La rencontre très attendue entre l'Angleterre et le Ghana, prévue mardi prochain dans le cadre de la Coupe du monde 2026, a suscité un vif débat en Grande-Bretagne concernant la participation du milieu de terrain ghanéen Thomas Partey, qui fait l'objet d'une procédure judiciaire pour un viol présumé et dont le procès est prévu en 2027.
Selon le Daily Mail, la Fédération anglaise a finalement laissé à ses joueurs le choix de serrer ou non la main du milieu de terrain de Villarreal, après avoir envisagé de leur interdire toute poignée de main avant la rencontre.
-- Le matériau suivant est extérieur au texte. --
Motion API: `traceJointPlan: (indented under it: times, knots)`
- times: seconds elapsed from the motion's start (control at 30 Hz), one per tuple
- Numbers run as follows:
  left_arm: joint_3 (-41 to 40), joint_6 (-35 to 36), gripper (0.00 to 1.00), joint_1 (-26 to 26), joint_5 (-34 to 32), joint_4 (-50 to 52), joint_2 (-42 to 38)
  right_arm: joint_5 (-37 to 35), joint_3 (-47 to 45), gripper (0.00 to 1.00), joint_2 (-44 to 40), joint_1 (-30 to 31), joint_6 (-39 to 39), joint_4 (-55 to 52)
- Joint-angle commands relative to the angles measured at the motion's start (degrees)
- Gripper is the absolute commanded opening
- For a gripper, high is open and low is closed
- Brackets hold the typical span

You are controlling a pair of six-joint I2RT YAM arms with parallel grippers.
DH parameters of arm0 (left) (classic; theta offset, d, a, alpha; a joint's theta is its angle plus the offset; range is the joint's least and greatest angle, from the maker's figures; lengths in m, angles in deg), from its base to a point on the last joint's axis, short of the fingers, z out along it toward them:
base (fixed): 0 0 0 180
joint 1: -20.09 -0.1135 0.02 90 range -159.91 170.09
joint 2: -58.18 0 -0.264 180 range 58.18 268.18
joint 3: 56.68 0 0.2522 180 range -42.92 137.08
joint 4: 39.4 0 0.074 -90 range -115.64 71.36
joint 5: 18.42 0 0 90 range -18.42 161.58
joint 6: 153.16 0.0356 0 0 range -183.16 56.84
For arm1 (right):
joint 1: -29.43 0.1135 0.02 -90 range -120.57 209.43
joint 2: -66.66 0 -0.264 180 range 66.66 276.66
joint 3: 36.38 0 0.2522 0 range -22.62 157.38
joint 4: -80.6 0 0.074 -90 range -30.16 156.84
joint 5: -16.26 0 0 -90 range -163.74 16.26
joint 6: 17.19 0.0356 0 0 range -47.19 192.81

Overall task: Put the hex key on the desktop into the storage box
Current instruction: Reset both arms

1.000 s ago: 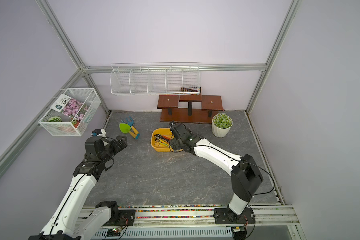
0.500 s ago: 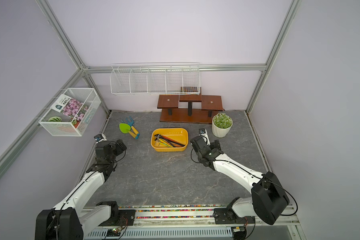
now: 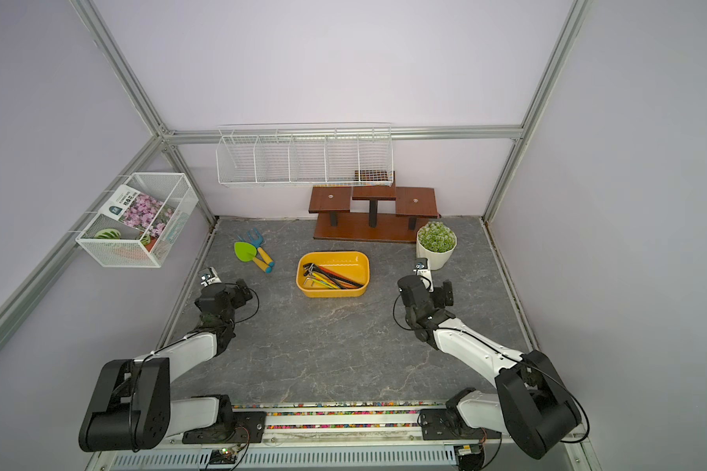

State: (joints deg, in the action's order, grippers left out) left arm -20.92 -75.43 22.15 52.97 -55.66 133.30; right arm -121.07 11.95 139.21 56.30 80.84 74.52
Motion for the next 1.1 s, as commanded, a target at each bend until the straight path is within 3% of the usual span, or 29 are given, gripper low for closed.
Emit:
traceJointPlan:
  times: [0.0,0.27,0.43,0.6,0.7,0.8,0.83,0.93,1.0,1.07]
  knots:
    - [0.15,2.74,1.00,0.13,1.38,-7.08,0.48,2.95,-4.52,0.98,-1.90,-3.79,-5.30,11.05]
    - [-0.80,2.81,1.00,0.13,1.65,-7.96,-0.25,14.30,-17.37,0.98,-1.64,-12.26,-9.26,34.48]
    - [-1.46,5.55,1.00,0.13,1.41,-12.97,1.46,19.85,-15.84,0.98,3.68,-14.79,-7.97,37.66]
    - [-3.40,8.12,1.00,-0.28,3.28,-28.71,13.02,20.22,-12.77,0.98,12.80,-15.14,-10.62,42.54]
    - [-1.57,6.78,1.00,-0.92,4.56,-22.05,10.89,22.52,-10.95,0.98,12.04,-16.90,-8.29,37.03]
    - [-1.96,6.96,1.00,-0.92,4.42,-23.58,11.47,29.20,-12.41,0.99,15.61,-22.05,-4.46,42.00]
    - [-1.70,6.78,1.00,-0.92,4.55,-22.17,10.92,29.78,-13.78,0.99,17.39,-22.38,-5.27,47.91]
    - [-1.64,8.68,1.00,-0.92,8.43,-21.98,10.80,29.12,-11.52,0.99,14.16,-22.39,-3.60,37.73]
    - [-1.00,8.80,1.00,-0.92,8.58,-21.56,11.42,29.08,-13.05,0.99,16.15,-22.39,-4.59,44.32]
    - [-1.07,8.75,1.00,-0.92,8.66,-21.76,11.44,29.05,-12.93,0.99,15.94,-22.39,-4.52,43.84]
Cette décision intervient à un moment délicat pour les « Trois Lions », qui cherchent à confirmer leur supériorité après leur victoire écrasante 4-2 contre la Croatie lors du match d’ouverture. De son côté, Partey avait manqué le premier match de son pays contre le Panama (victoire 1-0) en raison du refus des autorités canadiennes de l’autoriser à entrer sur le territoire.
Un dossier d’autant plus sensible en Grande-Bretagne, encore ébranlée par l’affaire Mason Greenwood. The Times a d’ailleurs mis en garde contre la participation à la Coupe du monde de joueurs accusés de viol, citant notamment Partey et le Marocain Achraf Hakimi. d’anciens coéquipiers de Partii à Arsenal (Declan Rice et Bukayo Saka, entre 2020 et 2025), pourraient essuyer de vives critiques s’ils lui manifestaient la moindre marque de sympathie.
Chaque détail de la rencontre devrait être scruté par les médias et le grand public, tant cette confrontation revêt une dimension sportive, éthique et historique entre l’Angleterre et son ancienne colonie, forte de nombreux joueurs formés au Royaume-Uni.